Where nature and music mingle
Wallaby Creek Festival 2013 - Blue Ulysees
It's that time of year again folks that like folk. The calendar count down is on to Australia's best kept festival secret. This is the biggest little festival Australia has seen. There are several factors that make it so. The recipe is as follows:
1 cup of unspoiled World Heritage rainforest
3 parts pristine swimming spots A pinch of food truck fare A good handful of Australian local talent A tablespoon of international artists A Jamie Oliver dash of historical happenings A pound of colourful, spirited and creative people 250ml of workshops and activities
A dollop of native flaura and fauna
A teaspoon of camping
And a smattering of quirky market stalls
Mix all the ingredients together: knead, thump, pound and stir vigorously until you have yourself a fantastic batter: the little-known Wallaby Creek Festival. Let me be the one to introduce you to your future festival favourite. Wallaby Creek is located north of the Daintree Rainforest in a small community called Rossville, which was famous for tin mining back in the day. You can choose from two equally scenic routes to get to Wallaby Creek from Cairns - via the Mulligan Highway for a stark look at Australia's outback, or travel in your beasty 4WD through creeks and rivers and lush rainforest by Cook's aptly named Cape Tribulation Road.
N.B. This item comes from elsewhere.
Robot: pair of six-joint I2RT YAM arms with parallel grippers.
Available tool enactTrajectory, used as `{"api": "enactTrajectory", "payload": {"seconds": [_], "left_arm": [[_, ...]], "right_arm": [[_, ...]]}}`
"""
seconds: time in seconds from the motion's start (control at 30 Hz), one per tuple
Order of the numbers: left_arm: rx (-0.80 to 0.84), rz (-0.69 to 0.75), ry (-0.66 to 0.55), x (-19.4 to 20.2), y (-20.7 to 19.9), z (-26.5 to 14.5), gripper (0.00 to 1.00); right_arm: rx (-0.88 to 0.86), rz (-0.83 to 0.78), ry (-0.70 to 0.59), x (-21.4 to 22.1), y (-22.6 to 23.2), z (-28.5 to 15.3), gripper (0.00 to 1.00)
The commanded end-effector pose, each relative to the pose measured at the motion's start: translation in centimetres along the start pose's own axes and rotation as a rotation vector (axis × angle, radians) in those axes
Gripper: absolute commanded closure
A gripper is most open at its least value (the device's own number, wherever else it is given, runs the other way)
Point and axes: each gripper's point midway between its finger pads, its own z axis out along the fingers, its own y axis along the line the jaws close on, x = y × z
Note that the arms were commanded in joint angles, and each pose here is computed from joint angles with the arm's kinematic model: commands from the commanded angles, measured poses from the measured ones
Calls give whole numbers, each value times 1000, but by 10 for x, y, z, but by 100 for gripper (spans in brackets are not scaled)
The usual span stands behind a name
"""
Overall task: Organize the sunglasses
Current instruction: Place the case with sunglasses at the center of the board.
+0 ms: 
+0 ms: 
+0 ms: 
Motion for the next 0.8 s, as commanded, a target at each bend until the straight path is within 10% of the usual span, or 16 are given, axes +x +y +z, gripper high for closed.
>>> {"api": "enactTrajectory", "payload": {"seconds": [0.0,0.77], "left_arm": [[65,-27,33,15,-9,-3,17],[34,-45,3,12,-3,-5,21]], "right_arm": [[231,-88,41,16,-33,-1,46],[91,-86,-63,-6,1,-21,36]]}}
Basking in the sun at the second pool of the falls
There are many elements that make Wallaby Creek Festival special. The festival is organized by the locals with passion and spirit. The grounds host two massive dams, both invitingly turquoise and there just for your swimming pleasure. Wallaby Creek snakes around the Home Rule precinct; it is deep and dark and the perfect family area for a dip (take your rubber tire with you). The piece de resistance of swimming spots comes at a bit of a price. Depending on fitness levels you have a 20-45 minute hike uphill to the waterfall, a gorgeous three-tiered pool, a swimming enthusiast's haven. All this abundance of water will go hand-in-hand with this year's festival theme: water sharing and global water cooperation. This will be blended with a sense of community and common unity, marking the twelfth year of the festival as something very exciting.
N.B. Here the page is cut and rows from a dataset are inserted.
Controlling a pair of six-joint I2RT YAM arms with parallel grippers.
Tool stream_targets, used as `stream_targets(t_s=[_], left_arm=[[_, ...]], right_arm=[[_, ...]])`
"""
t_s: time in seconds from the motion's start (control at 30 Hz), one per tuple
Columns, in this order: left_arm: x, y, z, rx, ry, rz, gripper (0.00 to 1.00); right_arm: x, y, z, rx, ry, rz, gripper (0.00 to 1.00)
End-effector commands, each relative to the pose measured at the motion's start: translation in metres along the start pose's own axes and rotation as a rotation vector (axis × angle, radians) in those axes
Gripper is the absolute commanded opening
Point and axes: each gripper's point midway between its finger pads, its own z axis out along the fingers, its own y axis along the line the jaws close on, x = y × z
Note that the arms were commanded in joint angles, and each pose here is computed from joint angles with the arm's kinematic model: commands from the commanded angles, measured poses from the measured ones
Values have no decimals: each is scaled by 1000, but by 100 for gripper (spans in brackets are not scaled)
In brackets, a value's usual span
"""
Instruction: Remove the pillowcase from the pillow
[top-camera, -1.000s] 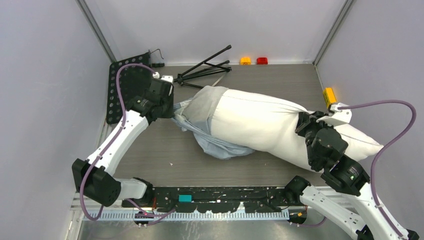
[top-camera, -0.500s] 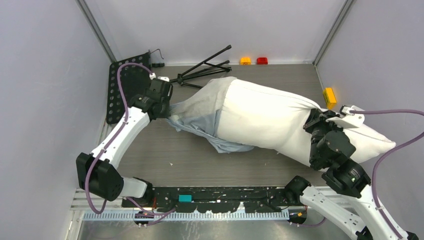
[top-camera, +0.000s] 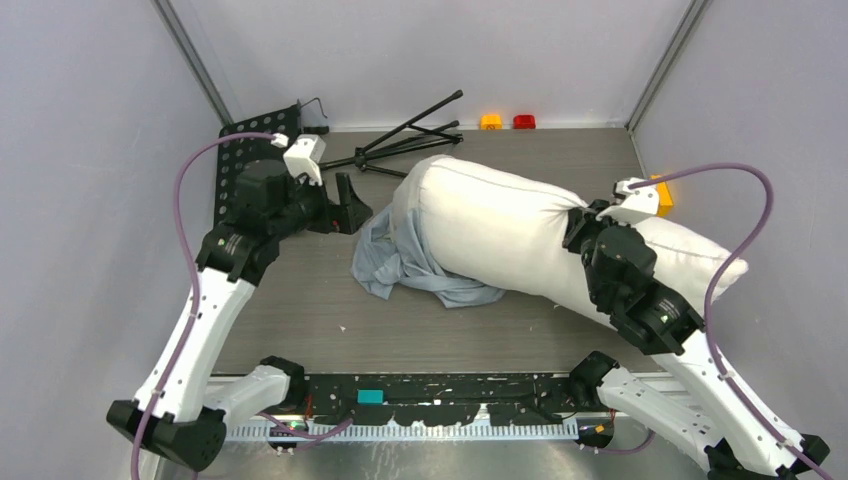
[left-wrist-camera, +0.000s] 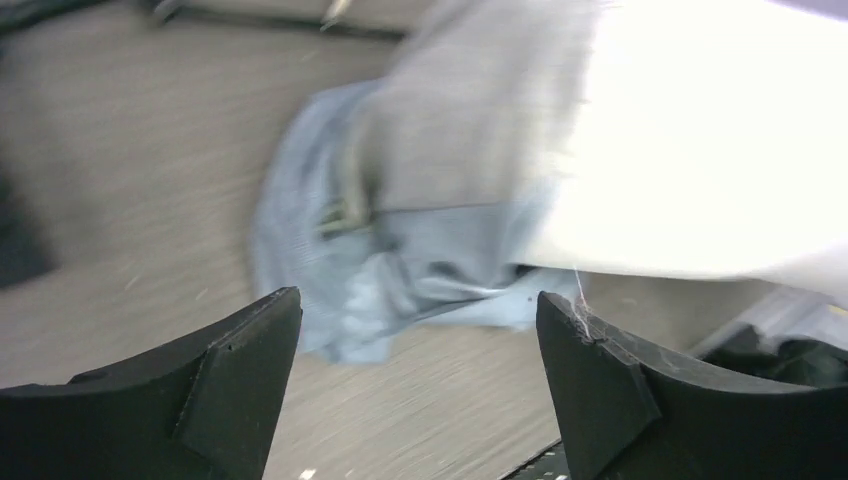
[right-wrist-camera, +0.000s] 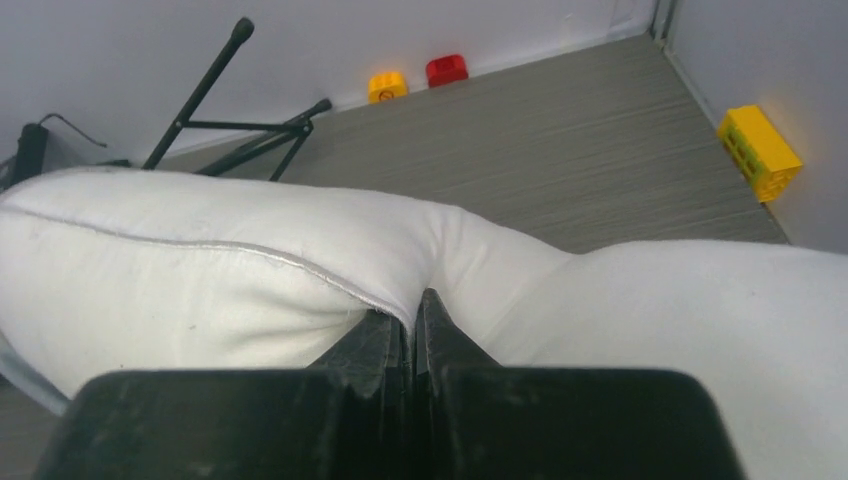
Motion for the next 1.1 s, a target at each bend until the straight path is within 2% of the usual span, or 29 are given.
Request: stream_targets(t_s=[0.0,0.17,0.33,0.43,0.67,0.93,1.0,1.07], left_arm=[[-28,-81,-24,444,-110,23,90],[-13,-85,-7,423,-70,61,85],[-18,-72,23,295,-83,73,69],[-24,-63,42,236,-88,65,69],[-40,-63,76,213,-100,77,69],[-49,-71,105,249,-84,98,69],[-50,-68,113,230,-78,97,62],[-51,-58,119,169,-77,87,41]], right_arm=[[-44,36,-3,-140,-92,212,0],[-44,41,-3,-161,-86,213,0],[-47,42,-6,-179,-90,212,0],[-46,42,-8,-187,-84,208,0],[-42,40,-11,-194,-70,215,0],[-39,42,-10,-198,-64,214,0],[-39,41,-10,-195,-63,211,0],[-39,40,-10,-189,-66,208,0]])
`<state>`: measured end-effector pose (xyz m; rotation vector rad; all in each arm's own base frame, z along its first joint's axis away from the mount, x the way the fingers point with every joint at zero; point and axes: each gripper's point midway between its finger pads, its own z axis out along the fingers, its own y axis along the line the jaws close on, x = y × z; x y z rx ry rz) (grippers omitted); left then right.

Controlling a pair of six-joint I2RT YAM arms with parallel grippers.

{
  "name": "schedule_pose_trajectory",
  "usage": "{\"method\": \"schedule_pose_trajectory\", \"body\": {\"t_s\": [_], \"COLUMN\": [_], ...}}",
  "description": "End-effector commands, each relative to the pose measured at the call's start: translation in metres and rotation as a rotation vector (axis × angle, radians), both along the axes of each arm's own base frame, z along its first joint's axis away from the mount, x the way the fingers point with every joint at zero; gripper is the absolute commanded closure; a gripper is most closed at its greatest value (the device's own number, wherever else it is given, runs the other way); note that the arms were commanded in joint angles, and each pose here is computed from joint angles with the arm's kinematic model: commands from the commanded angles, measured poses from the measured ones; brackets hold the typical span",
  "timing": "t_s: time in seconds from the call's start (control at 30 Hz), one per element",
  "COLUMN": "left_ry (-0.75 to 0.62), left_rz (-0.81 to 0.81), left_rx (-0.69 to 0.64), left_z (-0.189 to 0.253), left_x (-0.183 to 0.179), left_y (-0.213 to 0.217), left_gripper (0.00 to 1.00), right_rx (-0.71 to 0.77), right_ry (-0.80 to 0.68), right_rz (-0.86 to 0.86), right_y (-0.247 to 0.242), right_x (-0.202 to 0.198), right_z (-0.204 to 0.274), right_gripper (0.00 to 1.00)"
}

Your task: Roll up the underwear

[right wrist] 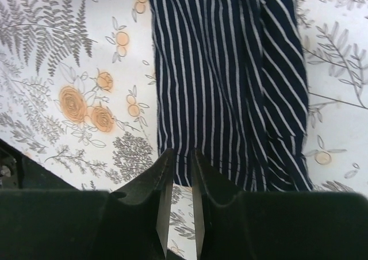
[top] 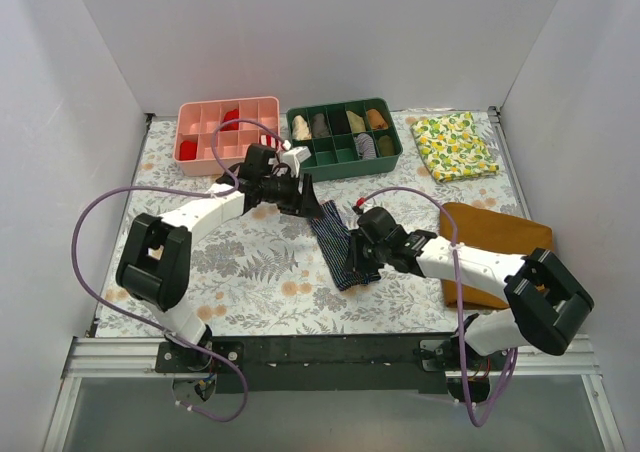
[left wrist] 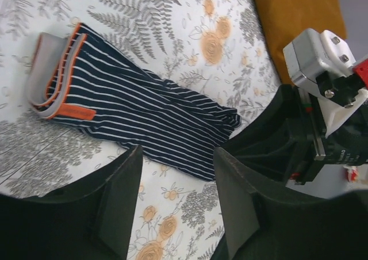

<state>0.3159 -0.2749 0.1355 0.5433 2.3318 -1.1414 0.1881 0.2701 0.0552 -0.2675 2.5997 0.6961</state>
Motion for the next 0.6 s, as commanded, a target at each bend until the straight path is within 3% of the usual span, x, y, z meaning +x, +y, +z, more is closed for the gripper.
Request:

You might be thinking, yeah but what about the music? The line-up is set to be a TKO. The dub and world music will be on with OKA, Chilean roots reggae legend Quique Neira (just try and pronounce it) will bring the sexy Latin rhythms, ska and reggae will feature predominantly with Freida's Boss and if you are feeling the blues we've got it covered with The Mason Rack Band comin' at ya! Add to that fine list the likes of Rapskallion, a jazzy Moochers Inc, Enth Degree, indigenous genius Bunna Lawrie and the Whale Dreamers, and local legends, the Hillbilly Goats and the Barefoot Belles. Sitting on your backside won't even be an option with these heart-starters. And there is more to come. Check out the full list of gypsy travelling bands here.
There are two main stages and a small intimate tent called Jam & Brackets. Here you can write your name on the chalk board, grab your ukulele and get wailing on the stage. Or sit back on a hay bale and let some of the more experienced artists share their stories with you.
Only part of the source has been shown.